Il a fait une conférence de presse, un discours. Il a été accueilli triomphalement par une poignée de supporters, mais il n’y a pas eu de levée d’indignation de la population. Donc c’est assez compliqué et c’est assez ambigu. On a soupçonné plus ou moins qu’il avait des ambitions politiques. Or, apparemment il n’en avait pas. Pouvait-il en avoir ? C’eût été, je pense, extrêmement dangereux de sa part d’avoir fait ça. Il était malade, on l’a su assez rapidement, et il a été discret. Il est resté un petit peu au second plan, quoi qu’il soit apparu parfois dans les cérémonies officielles.
Donc le pouvoir a été hésitant. Il n’a pas condamné son retour, et n’a rien fait pour l’expulser. Mais juridiquement, était-ce possible ? Il était Haïtien après tout, il n’a jamais été déchu de sa nationalité. Donc il y a eu là encore une ambiguïté, un flottement entretenant peut-être un doute. À sa mort, il y a 48 heures, il y a eu effectivement cette rumeur, dont on ne sait pas très bien d’où elle vient, évoquant la possibilité de funérailles nationales. Un test pour voir les réactions ? Un véritable projet ? Personnellement je ne le sais pas. Les réactions ont été extrêmement vives.
Les familles de ces victimes, elles, n’ont pas abandonné le combat. Elles avaient obtenu en février dernier que Duvalier soit jugé pour crime contre l’humanité. En décédant, il échappe à la justice. Les plaintes à son encontre ont-elles des chances d’aboutir, pour qu’au moins ses barons soient jugés ?
Juridiquement ça doit être tout à fait possible, parce que le pouvoir était certes personnel, mais lui, n’était pas seul. Il y a des gens qui ont agi en son nom. Alors la justice actuelle va-t-elle entamer des poursuites, étendre en quelque sorte les plaintes des poursuites qui ont été déposées contre Jean-Claude Duvalier à ses proches, à ceux qui l’ont servi, à ses lieutenants ? Eh bien je n’en sais absolument rien. Juridiquement c’est tout à fait possible. Politiquement, je n’en sais rien. La volonté de l’administration, de la justice d’aujourd’hui en Haïti est absolument insondable.

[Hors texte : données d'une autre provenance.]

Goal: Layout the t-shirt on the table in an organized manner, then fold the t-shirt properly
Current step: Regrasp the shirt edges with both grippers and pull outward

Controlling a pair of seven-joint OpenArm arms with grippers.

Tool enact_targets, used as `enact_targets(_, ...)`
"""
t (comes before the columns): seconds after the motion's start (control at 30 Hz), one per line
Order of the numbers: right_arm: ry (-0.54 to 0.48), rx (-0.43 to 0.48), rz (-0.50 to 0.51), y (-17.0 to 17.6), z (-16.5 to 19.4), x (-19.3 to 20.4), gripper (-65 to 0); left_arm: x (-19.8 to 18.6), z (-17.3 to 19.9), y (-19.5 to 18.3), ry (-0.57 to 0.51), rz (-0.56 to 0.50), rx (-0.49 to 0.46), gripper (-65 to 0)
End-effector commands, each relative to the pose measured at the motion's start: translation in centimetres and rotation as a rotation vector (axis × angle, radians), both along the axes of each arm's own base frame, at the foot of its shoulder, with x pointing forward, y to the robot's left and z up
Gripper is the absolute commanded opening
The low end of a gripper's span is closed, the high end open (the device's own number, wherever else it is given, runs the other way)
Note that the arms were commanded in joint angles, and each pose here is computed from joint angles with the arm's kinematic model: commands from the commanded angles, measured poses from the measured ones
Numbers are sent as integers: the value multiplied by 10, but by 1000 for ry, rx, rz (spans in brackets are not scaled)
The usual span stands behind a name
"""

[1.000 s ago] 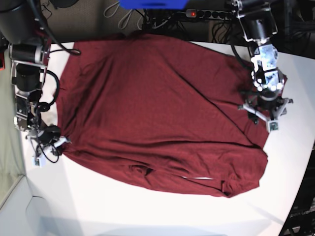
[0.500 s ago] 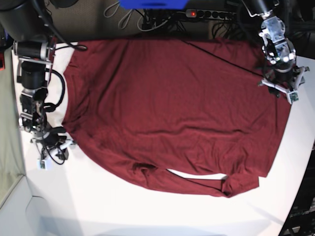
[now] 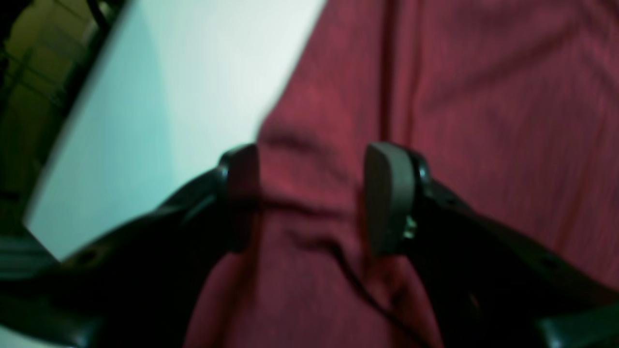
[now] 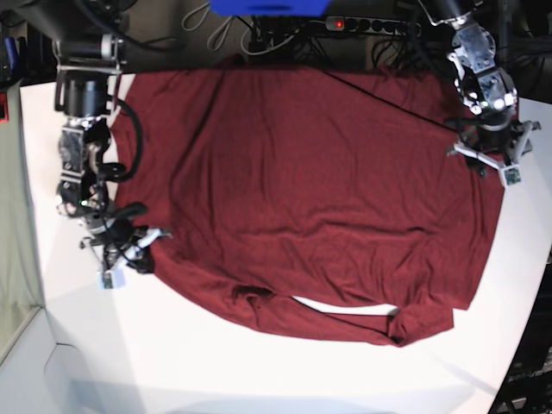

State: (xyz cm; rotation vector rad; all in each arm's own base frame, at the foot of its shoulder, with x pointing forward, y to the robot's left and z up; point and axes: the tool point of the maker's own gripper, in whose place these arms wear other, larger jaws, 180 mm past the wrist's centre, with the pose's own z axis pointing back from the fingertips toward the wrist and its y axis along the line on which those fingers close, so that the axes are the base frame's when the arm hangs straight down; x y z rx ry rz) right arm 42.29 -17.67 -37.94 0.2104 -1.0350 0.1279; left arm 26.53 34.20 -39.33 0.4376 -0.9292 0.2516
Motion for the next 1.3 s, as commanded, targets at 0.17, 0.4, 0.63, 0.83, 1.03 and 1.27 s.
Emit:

Ce décès de Jean-Claude Duvalier va-t-il permettre au pays d’entamer un devoir de mémoire sur les années de dictature duvaliériste ?
Ce serait souhaitable que cette histoire tragique des deux Duvalier, François et Jean-Claude, ne passe pas dans l’oubli, ne passe pas dans des trous noirs et qu’on ne retrouve cette période que dans un siècle ou deux. Il faudrait que maintenant il y ait des recherches qui soient faites, que les archives s’ouvrent, que l’on sache par le détail avec précision ce qui s’est passé pour telle ou telle personne disparue, exécutée sommairement, assassinée. Ça, il y en a beaucoup.
Et il y a ces « Tontons Macoutes », qui existent encore aujourd’hui. Il y en a à Paris, qui sont exilés, en fuite. Maintenant ils sont assez âgés, mais ces gens-là quand même, sont responsables de ce qu’ils ont fait. Et il faudrait qu’il y ait des recherches savantes, sérieuses, archives en mains, si les archives existent encore - ce qui n’est pas certain. On sait bien qu’en Haïti il y a une tradition déplorable de destruction des documents chaque fois qu’il y a une crise - le fameux «déchoucage», comme on dit : on brûle, on détruit, on passe tout par la fenêtre et après il n’y a plus rien. Alors je ne sais pas ce qu’il en est. Est-ce que les archives nationales en Haïti sont dans un état extrêmement difficile, précaire ? Je ne sais pas. Et ces archives du régime étaient au palais présidentiel très probablement, mais celui-ci a été détruit.